2A y 2B. Análisis de componentes principales (PCA) de los microarrays de datos de las células A549 tratadas (gris), tratado con vehículo (gris oscuro), o se trataron con 2,5 nM (azul) o 40 SAG nm (azul oscuro) y 4 nm (verde) o 40 nM PAC (verde oscuro) durante 18 horas. Cada esfera trazada representa el perfil de expresión de una muestra individual con n = 5 repeticiones biológicos independientes sobre la proyección de los datos de los tres primeros componentes principales, que representan la mayor parte de la variabilidad de los datos (ejes marcados). Las vistas desde dos ángulos diferentes (Fig. 2A, 2B) se muestran para visualizar la agrupación.
pruebas t emparejadas que comparan cada grupo de tratamiento con los grupos tratados con vehículo fueron realizadas y los resultados que se muestran como Volcán parcela (suplementario Fig.
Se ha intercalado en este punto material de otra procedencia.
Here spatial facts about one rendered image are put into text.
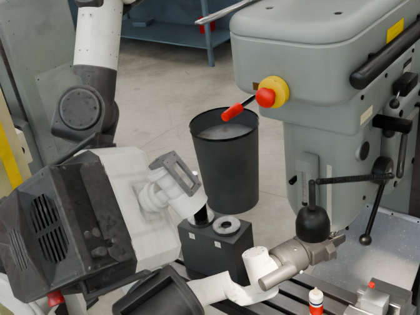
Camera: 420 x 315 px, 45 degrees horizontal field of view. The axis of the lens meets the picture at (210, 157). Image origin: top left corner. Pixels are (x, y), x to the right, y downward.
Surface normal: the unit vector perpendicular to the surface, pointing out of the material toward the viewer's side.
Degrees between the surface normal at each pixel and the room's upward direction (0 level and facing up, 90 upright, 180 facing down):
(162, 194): 90
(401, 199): 90
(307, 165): 90
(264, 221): 0
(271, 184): 0
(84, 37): 58
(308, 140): 90
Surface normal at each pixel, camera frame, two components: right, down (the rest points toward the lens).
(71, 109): -0.02, 0.02
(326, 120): -0.61, 0.47
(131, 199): 0.74, -0.41
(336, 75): 0.22, 0.48
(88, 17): -0.40, -0.02
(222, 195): -0.31, 0.57
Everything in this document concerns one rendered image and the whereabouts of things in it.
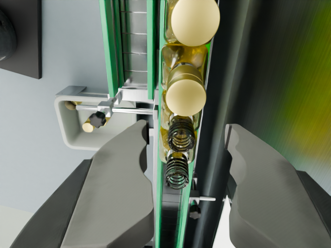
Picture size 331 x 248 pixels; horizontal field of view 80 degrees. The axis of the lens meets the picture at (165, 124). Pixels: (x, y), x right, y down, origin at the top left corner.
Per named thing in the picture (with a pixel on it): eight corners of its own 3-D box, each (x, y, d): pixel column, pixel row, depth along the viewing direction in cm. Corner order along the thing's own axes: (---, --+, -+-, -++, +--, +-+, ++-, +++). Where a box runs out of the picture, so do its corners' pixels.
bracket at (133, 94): (156, 94, 53) (153, 104, 47) (121, 92, 54) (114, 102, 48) (156, 80, 52) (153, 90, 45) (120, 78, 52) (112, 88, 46)
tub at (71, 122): (142, 138, 68) (137, 153, 60) (77, 133, 69) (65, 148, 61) (141, 89, 59) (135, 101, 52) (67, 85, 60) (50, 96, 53)
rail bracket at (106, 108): (161, 105, 47) (155, 133, 36) (91, 100, 48) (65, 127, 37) (161, 92, 46) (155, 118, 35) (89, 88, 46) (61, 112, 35)
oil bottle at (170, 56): (194, 60, 42) (206, 100, 24) (168, 59, 42) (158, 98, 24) (197, 31, 39) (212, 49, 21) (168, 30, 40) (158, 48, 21)
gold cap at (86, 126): (88, 125, 65) (82, 132, 61) (86, 115, 63) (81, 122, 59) (99, 125, 65) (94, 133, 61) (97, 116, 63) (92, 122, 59)
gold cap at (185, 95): (200, 99, 21) (205, 118, 17) (166, 98, 21) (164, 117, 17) (204, 65, 19) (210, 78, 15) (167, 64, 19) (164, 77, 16)
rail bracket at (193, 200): (210, 181, 59) (217, 223, 48) (186, 179, 60) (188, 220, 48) (212, 171, 57) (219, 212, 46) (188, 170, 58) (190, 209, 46)
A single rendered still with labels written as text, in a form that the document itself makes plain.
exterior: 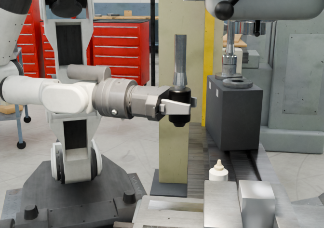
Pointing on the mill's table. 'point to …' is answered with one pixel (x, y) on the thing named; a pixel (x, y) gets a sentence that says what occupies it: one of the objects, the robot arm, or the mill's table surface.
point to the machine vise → (159, 203)
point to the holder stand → (233, 112)
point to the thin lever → (257, 28)
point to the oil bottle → (218, 172)
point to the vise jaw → (221, 205)
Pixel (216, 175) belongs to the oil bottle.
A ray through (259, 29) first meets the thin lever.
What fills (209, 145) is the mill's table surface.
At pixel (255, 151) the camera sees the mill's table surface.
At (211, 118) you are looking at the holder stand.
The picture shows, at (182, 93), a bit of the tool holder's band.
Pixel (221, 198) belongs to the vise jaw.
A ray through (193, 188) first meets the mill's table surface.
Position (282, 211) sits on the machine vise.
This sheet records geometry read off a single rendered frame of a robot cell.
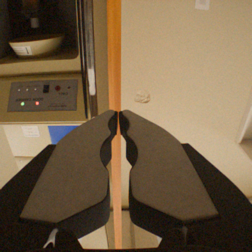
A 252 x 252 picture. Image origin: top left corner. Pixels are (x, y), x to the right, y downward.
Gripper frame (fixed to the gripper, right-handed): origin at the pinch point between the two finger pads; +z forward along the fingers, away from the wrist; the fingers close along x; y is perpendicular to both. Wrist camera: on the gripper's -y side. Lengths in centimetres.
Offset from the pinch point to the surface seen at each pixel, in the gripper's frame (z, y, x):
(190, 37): 86, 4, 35
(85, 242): 43, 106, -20
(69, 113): 32.7, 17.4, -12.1
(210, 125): 86, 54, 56
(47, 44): 46, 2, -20
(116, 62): 33.6, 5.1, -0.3
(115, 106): 33.6, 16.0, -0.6
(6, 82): 39, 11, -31
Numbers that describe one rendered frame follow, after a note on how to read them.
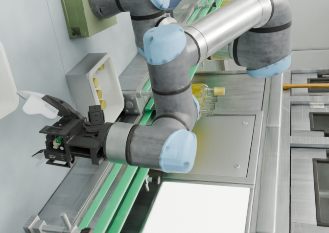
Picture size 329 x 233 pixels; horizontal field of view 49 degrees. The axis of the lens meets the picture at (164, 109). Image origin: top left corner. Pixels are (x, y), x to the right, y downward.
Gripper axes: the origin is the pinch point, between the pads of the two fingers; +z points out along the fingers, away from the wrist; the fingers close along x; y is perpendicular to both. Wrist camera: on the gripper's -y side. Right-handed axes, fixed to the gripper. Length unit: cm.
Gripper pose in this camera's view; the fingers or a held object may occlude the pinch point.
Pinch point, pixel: (26, 123)
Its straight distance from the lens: 79.9
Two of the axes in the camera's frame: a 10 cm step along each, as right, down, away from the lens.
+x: 0.3, 8.9, 4.5
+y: -3.0, 4.4, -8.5
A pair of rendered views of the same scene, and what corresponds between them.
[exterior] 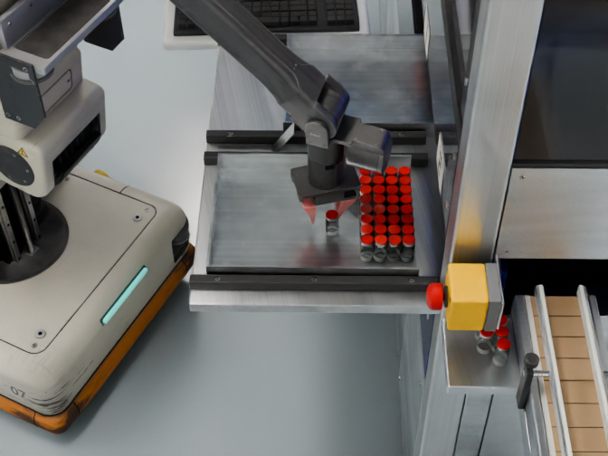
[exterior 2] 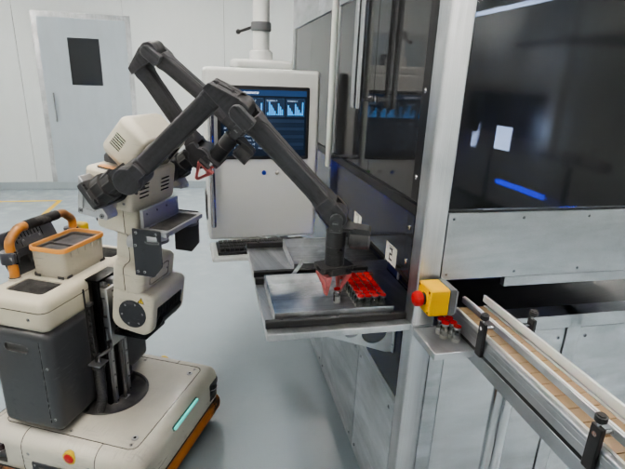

S2) que representa el significado como una función del factor de cambio. Cuatro listas de genes se generaron con los parámetros de umbral para el valor P y doble cambio de los tratamientos de alta y baja concentración de ambos compuestos fueron como se describe en la Tabla 1, junto con el número total y el número de genes regulados hacia arriba y hacia abajo. Las listas de genes obtenidos a partir de las pruebas estadísticas se compararon mediante diagramas de Venn. Del total de 503 genes regulados por 40 nM PAC y 593 por 40 nM SAG, 391 genes fueron regulados por tanto ambos tratamientos, lo que indica un conjunto similar de genes afectados por una alta concentración de ambas las PT. Un análisis de ontología de genes (GO) de los 391 genes regulados con el software GeneGo MetaCore reveló una orden de ocurrencia y rango similar de procesos biológicos (datos no mostrados), indicando un mecanismo muy similar de acción tanto para las PT a alta concentración. Por el contrario, al comparar los 593 genes regulados por 40 nM SAG con los 221 genes afectados por el tratamiento con 2,5 nM del mismo fármaco, sólo los 41 genes fueron regulados comúnmente por ambas concentraciones de fármaco y un escaso nueve genes fueron comúnmente regulados por 40 nM ( [35]. [15].